Problem requirements »
Type out the listing again, exactly, with every line included.
------
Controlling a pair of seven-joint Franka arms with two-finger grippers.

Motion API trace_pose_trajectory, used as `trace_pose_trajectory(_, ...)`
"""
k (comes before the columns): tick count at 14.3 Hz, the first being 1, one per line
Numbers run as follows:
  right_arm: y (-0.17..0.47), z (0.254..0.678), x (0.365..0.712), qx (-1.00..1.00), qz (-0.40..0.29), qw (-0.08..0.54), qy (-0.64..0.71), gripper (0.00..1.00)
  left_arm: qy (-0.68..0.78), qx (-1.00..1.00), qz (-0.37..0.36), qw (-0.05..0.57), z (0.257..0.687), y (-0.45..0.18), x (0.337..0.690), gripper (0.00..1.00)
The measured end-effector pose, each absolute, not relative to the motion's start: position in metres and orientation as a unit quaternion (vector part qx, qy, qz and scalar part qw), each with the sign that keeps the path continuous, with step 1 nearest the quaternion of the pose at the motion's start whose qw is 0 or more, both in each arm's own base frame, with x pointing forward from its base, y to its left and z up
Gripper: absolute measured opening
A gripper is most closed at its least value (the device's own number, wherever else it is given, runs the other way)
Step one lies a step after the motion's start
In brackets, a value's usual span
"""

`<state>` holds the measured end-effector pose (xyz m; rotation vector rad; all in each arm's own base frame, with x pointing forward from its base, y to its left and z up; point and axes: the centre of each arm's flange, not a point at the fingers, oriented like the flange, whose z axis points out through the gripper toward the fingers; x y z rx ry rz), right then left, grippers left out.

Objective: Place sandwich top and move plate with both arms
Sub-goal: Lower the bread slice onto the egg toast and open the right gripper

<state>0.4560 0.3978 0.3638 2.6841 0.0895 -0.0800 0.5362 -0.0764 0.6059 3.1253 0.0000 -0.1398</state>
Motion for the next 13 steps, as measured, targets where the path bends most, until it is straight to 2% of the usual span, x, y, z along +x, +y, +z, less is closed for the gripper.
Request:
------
Answer to this problem »
Controlling a pair of seven-joint Franka arms with two-finger grippers.

Motion API trace_pose_trajectory, used as `trace_pose_trajectory(_, ...)`
"""
k (comes before the columns): tick count at 14.3 Hz, the first being 1, one per line
Numbers run as follows:
  right_arm: y (-0.17..0.47), z (0.254..0.678), x (0.365..0.712), qx (-1.00..1.00), qz (-0.40..0.29), qw (-0.08..0.54), qy (-0.64..0.71), gripper (0.00..1.00)
  left_arm: qy (-0.68..0.78), qx (-1.00..1.00), qz (-0.37..0.36), qw (-0.05..0.57), z (0.257..0.687), y (-0.45..0.18), x (0.337..0.690), gripper (0.00..1.00)
The measured end-effector pose, each absolute, not relative to the motion's start: position in metres and orientation as a unit quaternion (vector part qx, qy, qz and scalar part qw), each with the sign that keeps the path continuous, with step 1 nearest the quaternion of the pose at the motion's start whose qw is 0 or more, both in each arm's own base frame, with x pointing forward from its base, y to its left and z up
Gripper: absolute measured opening
A gripper is most closed at its least value (the device's own number, wherever else it is given, runs the other way)
Step one lies a step after the motion's start
In brackets, a value's usual span
"""

`<state>` holds the measured end-effector pose (xyz m; rotation vector rad; all in each arm's own base frame, with x pointing forward from its base, y to its left and z up; point and axes: the centre of each arm's flange, not a point at the fingers, oriented like the flange, whose z axis points out through the gripper toward the fingers; x y z rx ry rz), right then left, grippers left out.

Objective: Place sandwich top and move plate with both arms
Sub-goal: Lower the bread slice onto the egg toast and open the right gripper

<state>0.4560 0.3978 0.3638 2.6841 0.0895 -0.0800 0.5362 -0.0764 0.6059 3.1253 0.0000 -0.1398</state>
Motion for the next 13 steps, as measured, targets where the path bends most, until it is straight to 2% of the usual span, x, y, z along +x, +y, +z, less is closed for the gripper.
Request:

This exercise is done.